● Instructions for the task
Of the lines in the data below, write out exactly those from the one holding "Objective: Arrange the" through the one holding "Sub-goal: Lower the", both included.

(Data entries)
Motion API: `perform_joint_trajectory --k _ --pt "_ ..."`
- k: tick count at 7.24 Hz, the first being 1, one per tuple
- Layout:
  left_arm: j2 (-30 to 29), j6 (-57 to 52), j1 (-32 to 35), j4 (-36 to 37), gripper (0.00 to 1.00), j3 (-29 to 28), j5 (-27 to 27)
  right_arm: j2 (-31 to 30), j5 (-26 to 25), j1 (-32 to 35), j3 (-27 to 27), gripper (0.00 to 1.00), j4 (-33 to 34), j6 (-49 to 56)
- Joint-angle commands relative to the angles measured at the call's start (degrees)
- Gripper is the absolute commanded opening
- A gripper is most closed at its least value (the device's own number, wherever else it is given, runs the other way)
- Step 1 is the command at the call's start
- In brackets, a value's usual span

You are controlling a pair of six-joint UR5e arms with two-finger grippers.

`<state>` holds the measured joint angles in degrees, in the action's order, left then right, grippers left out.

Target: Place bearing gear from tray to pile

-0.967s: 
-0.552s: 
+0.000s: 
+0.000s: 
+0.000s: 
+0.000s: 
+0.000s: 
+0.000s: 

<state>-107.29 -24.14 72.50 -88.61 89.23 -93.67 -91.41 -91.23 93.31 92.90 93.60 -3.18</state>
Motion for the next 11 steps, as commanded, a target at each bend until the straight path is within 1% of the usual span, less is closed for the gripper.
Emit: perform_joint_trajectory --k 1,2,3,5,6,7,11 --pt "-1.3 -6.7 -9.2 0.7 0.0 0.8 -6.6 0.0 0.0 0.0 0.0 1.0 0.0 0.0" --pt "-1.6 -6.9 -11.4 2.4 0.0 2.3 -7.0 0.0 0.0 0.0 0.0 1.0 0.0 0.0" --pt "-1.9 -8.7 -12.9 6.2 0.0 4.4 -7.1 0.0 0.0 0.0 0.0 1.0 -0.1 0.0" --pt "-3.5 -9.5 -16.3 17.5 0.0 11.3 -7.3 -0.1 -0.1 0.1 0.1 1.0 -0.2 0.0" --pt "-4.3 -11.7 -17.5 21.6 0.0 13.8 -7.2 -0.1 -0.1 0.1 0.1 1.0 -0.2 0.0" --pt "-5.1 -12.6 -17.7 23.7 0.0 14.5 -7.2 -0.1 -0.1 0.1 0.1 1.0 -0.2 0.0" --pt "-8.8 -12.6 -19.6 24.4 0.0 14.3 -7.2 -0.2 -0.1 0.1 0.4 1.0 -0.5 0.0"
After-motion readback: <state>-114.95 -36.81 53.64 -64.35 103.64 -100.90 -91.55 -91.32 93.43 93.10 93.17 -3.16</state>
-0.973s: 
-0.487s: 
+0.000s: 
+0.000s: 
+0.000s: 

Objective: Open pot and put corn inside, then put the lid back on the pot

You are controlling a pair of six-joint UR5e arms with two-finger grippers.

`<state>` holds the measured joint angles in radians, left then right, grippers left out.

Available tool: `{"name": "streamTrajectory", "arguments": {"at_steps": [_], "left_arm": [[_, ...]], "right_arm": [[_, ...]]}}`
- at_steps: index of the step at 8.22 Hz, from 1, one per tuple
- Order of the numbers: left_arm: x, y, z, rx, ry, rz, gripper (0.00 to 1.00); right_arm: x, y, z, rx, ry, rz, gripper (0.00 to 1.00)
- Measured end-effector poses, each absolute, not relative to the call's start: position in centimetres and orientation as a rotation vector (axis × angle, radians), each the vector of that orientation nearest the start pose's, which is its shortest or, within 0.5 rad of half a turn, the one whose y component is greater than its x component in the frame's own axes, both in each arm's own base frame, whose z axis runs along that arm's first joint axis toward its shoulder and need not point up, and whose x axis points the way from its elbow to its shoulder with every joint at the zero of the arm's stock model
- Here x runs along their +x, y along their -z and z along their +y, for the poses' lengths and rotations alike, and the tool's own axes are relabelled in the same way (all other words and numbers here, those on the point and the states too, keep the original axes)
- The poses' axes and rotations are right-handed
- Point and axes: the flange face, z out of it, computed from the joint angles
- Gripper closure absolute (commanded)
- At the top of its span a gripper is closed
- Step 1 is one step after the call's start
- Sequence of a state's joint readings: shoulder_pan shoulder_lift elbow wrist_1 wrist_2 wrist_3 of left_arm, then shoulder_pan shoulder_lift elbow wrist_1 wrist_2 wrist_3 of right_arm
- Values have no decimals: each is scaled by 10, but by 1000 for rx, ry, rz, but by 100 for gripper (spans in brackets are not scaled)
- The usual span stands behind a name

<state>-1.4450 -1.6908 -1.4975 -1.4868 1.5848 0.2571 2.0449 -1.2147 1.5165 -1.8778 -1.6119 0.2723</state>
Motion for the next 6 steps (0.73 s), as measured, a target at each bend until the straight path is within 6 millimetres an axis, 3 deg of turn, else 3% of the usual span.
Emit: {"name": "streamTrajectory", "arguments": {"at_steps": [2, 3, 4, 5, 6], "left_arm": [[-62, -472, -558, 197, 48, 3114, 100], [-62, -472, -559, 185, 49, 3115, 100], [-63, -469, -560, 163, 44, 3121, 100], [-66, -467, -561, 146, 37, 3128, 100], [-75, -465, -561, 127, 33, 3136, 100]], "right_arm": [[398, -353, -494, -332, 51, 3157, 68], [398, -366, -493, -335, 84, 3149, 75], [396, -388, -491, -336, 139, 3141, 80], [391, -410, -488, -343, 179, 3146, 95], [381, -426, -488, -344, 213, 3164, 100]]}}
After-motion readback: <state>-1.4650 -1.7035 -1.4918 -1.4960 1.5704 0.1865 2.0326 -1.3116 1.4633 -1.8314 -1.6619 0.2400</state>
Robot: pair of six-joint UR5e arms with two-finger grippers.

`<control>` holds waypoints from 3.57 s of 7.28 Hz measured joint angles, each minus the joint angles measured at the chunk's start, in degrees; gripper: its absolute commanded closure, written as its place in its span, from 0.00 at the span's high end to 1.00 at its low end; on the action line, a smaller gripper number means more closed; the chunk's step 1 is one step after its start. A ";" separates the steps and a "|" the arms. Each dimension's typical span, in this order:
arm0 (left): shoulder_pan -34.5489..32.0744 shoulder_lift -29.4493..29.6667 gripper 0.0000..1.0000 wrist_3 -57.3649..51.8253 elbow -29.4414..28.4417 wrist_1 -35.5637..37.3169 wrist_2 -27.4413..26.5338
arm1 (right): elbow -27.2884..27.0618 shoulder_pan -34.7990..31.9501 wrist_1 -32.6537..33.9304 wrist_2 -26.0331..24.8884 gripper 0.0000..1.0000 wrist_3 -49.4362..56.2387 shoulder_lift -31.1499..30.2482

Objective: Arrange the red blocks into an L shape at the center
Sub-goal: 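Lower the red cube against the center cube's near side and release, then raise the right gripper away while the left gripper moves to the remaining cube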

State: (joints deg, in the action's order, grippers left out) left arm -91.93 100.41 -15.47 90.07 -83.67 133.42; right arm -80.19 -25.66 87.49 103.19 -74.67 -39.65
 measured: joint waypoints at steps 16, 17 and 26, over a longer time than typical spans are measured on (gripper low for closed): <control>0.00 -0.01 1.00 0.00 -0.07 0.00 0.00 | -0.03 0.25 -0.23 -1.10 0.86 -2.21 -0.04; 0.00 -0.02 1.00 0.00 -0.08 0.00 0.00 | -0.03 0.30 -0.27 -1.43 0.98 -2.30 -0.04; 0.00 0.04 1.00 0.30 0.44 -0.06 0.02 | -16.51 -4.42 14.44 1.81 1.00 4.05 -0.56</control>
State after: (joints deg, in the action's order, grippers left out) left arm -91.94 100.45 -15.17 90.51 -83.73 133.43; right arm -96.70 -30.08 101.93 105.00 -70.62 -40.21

● Solution below
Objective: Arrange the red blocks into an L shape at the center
Sub-goal: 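Lower the red cube against the center cube's near side and release, then raise the right gripper away while the left gripper moves to the remaining cube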

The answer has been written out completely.